Такое состояние духа все ухудшалось по мере того, как кокетство Пьерины делалось живее и беспокойнее, причем выходки ее, вместо того чтобы огорчать и волновать меня, как раньше, возбуждали во мне нечто вроде неуловимого любопытства. Я не только не сердился на нее, я чувствовал к ней своеобразную признательность и в то же время ощущал в себе глухой гнев. Из-за какой-нибудь малости я был способен повести себя зло и грубо, и, когда я переживал эти бурные ощущения, они вызывали во мне странную смесь удовольствия и гордости. Что до самой Пьерины, то она не замечала перемены в моем настроении и продолжала испытывать чары своих прелестей с невозмутимой беспечностью и веселой легкостью.

Так обстояли дела, когда я получил письмо от доброго аббата Клеркати. Со времени моего отъезда из Виченцы и после периода отупения и стыда, куда я окунулся вслед за прискорбным фиаско в Олимпийском театре, после первых моих шагов на комическом поприще я возобновил письменные сношения с этим почтенным человеком. Переписка наша не была постоянной, но происходила все же довольно часто. Время от времени мы обменивались латинскими письмами, и уже не раз добрый аббат убеждал меня оставить подмостки и подыскать себе более подходящие занятия, где я мог бы использовать познания в латыни, приобретенные под его руководством. Ему казалось, что недостойно было посвящать себя еще долгое время ремеслу, которым я жил, тем более что он считал его опасным для моих нравов. Вот почему он весьма благосклонно встретил известие о браке с Пьериной. Он усматривал в нем моральную гарантию, которая его радовала, но не казалась ему, однако, достаточной. Полагаю, что именно этой заботе я был обязан новостью, сообщенной мне в упомянутом выше письме.
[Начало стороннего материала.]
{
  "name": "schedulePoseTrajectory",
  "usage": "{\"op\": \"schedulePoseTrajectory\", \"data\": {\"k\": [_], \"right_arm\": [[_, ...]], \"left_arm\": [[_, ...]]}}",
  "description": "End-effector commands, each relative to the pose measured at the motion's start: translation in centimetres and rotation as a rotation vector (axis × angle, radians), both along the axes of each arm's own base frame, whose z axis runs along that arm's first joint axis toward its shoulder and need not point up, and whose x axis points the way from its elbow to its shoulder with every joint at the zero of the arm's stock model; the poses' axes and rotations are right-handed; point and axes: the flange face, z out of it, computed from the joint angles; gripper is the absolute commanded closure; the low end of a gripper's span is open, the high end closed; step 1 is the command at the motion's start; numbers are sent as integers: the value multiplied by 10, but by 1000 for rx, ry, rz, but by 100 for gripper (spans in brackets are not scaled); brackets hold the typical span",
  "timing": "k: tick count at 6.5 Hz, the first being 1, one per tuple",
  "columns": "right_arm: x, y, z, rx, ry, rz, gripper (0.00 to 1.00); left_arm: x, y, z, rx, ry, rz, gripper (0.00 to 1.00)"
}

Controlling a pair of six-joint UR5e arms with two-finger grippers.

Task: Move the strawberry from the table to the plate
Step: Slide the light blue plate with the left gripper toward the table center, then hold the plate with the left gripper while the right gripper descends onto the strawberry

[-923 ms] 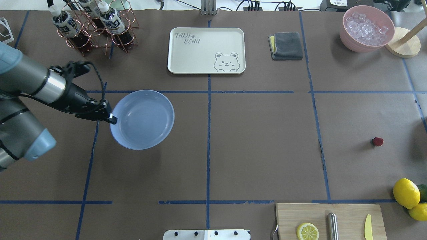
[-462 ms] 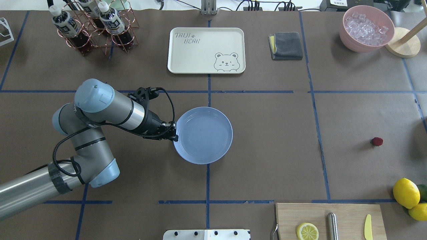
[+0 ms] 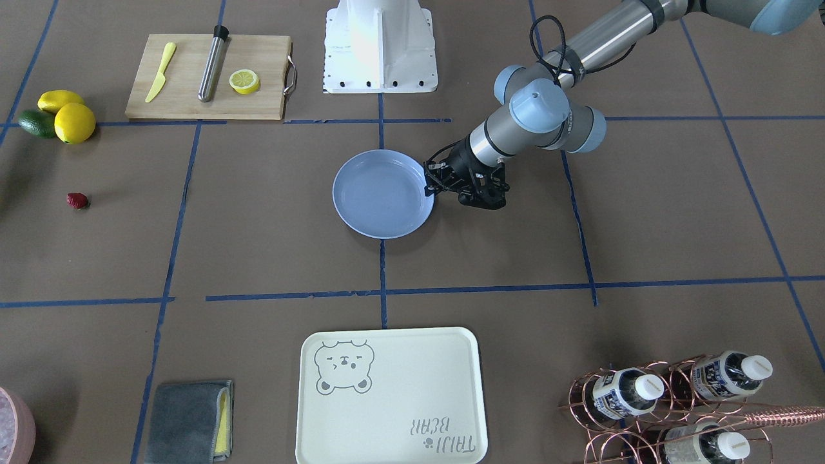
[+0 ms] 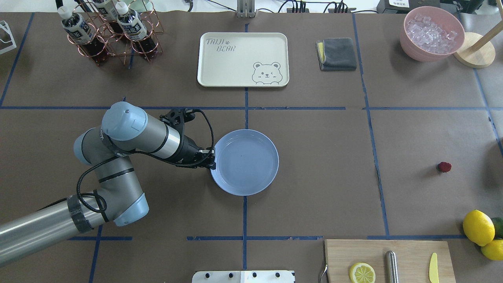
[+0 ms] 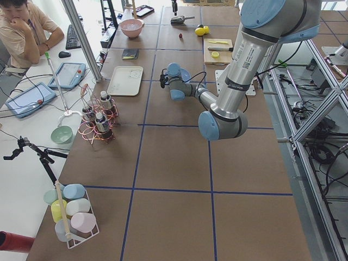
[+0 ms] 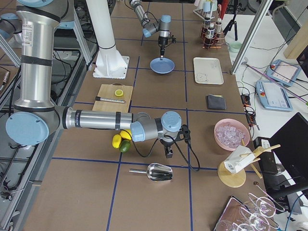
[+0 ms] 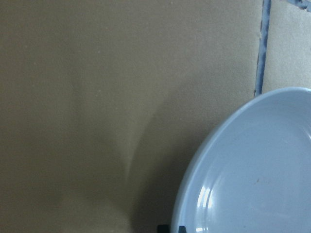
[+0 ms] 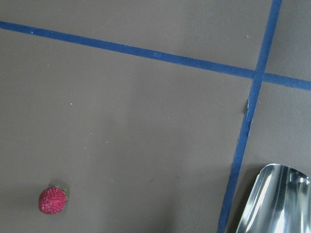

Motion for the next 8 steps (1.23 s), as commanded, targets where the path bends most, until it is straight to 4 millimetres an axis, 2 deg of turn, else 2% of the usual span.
{"op": "schedulePoseTrajectory", "data": {"k": [1,2,3,4,5,6,7,8], "right_arm": [[0,0,-1,1,-1,1,0],[0,-1,-4,3,-3,4,0],[-7,-1,-13,-1,-48,-8,0],[-17,-2,-30,13,-59,-16,0],[-43,0,-50,-23,-58,-11,0],[-68,3,-65,-50,-23,1,0],[-95,10,-73,-42,29,22,0],[-135,26,-80,-41,21,126,0]], "left_arm": [[4,1,-1,0,-2,3,91],[4,-1,-1,2,-4,-9,46],[4,0,-2,9,-1,-18,28],[-6,-1,-11,22,22,-21,27],[-21,-8,-22,33,43,-41,27],[-32,-8,-27,38,56,-50,27],[-36,-8,-27,42,59,-56,27],[-40,-10,-30,45,64,-62,27]]}}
Дело в том, что в искусных цицероновских периодах добрый аббат рассказал мне о кончине графа Вилларчьеро и о том, что перед смертью граф по его, аббата, настоянию поручил ему передать мне довольно значительную сумму денег, которая позволяла мне бросить театр и занять приличное положение. Такою щедростью граф Вилларчьеро рассчитывал искупить зло, происшедшее от передачи меня в руки его милости Альвизе Альвениго, что увлекло меня на гибельный путь. Этим даром граф желал также воздать должное той привязанности, которую выказали в отношении графини мой отец и мать во время рокового пожара дворца Вилларчьеро. Добрый аббат сообщал еще, что указанная сумма находится в моем распоряжении и что он готов мне ее вручить, но ему будет особенно приятно, если я сам явлюсь получить ее из его рук, ибо он чувствует приближение старости и был бы счастлив сжать в объятиях своего ученика. Но, если только я, как он сам этого желает, надумаю съездить в Виченцу, он советует мне по возможности меньше показываться в городе.

Дело в том, что его милость Альвениго, недавно снова вошедший в фавор у венецианского сената, был только что назначен на должность подеста города Виченцы. Если мое присутствие в городе будет обнаружено, оно сможет пробудить злопамятство его милости, несмотря на то, что со времени эпизода в Олимпийском театре синьор Альвениго перестал интересоваться сценой и что, пожалуй, не так уж много шансов у него было признать в актерике Скарабеллино того Тито Басси, которому он предрекал будущее, не имеющее ничего общего с выходами из-под корки пирога и сопровождающими его палочными ударами.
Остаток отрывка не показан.